I’m extremely fascinated by the place metaphor.
Talking about “editing an image” instead of “going to Photoshop” is sharply contrasted by “going to Slack” to chat about things. Why aren’t we “opening a chat”?
There’s reasons, of course. Perhaps our future involves being able to use something like Netflix’s libraries without having to actually go through their UI. This would unlock a lot of stuff for power users, and those who like experimenting in UI.
Really well written, it didn’t matter much to me what the author was talking about, there’s a sort of music in the words that imparts a style of thinking.
I’m not giving up colorful text schemes or immersive experiences anytime soon, but one nice affordance of the acme scheme the author uses is that it could make coding on low-color outdoor displays (e-ink, transflective lcd, epaper) more usable.
Yes, it got simpler to use projectors too!
This is off-topic, but do you live in Sunset Park? I live here too and was surprised by the blog name.
Anyway, great post. It’s going to take me a few reads to process but there’s a lot of interesting stuff here. Thanks.
I used to :) Now I live in Windsor Terrace. You know, I have to rep BK.
South(ish) BK represent!
This was a stunningly well written blog post. I disagree philosophically with many of the opinions (as a die-hard Emacs user and as someone who builds GUIs/front-ends) but very much appreciated the thoughtful sentiments.
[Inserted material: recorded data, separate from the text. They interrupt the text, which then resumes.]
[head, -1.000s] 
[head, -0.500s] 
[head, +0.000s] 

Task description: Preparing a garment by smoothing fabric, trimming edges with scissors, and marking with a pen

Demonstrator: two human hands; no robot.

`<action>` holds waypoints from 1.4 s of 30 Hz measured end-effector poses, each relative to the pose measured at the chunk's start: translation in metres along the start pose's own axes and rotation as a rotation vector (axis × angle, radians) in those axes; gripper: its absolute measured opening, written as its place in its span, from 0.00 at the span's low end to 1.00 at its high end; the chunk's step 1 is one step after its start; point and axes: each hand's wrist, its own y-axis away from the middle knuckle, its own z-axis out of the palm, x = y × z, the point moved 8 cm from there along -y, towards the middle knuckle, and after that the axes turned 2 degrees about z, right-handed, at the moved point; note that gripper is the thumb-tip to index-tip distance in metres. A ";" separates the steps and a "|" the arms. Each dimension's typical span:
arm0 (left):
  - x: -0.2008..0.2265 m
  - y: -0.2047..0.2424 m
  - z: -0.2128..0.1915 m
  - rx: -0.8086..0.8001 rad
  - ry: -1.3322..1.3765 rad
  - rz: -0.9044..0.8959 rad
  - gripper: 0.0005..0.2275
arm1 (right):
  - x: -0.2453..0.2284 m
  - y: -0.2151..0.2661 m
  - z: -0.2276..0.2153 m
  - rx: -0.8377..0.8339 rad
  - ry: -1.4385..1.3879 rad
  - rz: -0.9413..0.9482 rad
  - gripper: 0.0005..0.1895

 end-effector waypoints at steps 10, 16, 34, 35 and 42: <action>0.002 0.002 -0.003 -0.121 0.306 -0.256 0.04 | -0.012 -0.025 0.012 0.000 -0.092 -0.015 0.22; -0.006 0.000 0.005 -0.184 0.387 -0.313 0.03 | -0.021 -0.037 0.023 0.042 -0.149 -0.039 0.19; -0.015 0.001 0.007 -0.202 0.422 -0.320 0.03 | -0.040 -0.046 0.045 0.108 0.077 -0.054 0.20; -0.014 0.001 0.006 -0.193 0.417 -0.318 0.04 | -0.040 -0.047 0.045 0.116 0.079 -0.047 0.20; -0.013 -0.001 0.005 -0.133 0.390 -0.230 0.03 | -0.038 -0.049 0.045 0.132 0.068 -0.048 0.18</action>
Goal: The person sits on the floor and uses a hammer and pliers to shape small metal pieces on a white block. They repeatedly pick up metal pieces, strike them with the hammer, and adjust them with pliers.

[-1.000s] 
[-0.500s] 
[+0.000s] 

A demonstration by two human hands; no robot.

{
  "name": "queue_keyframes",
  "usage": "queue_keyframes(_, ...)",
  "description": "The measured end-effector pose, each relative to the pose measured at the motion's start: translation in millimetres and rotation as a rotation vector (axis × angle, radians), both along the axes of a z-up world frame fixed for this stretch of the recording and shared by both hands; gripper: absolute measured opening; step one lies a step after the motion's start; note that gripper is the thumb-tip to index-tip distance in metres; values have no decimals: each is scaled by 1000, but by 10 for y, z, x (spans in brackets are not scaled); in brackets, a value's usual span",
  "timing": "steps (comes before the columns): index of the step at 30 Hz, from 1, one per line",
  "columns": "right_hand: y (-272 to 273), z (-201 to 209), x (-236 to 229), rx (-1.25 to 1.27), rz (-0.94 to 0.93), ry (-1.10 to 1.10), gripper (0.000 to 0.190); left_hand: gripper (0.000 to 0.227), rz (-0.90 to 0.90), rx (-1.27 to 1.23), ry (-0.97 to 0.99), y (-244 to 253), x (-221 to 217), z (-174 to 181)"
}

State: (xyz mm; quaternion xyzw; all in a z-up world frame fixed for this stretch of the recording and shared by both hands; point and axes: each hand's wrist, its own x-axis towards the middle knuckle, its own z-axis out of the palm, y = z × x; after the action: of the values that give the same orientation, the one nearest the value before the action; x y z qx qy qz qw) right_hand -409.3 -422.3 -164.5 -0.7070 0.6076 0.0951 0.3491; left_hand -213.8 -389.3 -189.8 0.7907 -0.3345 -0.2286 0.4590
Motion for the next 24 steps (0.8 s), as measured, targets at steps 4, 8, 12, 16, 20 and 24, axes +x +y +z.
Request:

The poetic idea of Emacs as a place really stood out. This was a joy and I would gladly read and consider more opinions I disagreed with if executed with similar skill.
Extremely well written article - it really resonates well with me.
http://blog.zdsmith.com/posts/digital-minimalism-for-the-working-hacker.html#fn:5
I’m implementing GTD fully since a couple of months. My browser tabs went down from 50+ to <10 - and all related to the current tasks. After evaluating how I used browser tabs - it was a mess. Things I wanted to perhaps read later, things I might want to reference later & things related to what I am doing now. Now, I constantly close tabs either by filling them as a TODO in taskwarrior with notes & annotations (things I need to do later), adding them to my calendar (deadlined events) or just filling into my archives (like that nice code snippet you found and might want to use later on). I picked separate tools on purpose: taskwarrior for lists of tasks, the filesystem for archives & a dead tree a5 daily calendar for calendaring. Having them separate means I don’t have to parse out what’s what & I now know where to look for things. It worked amazingly well at auto killing my bad tab habbit - I now get nervous if I have too many tabs open as it takes MORE mental work to filter out which tab is for what compared to a tab that gets filed into one of the existing systems.
That was deep.
You’re such a great writer!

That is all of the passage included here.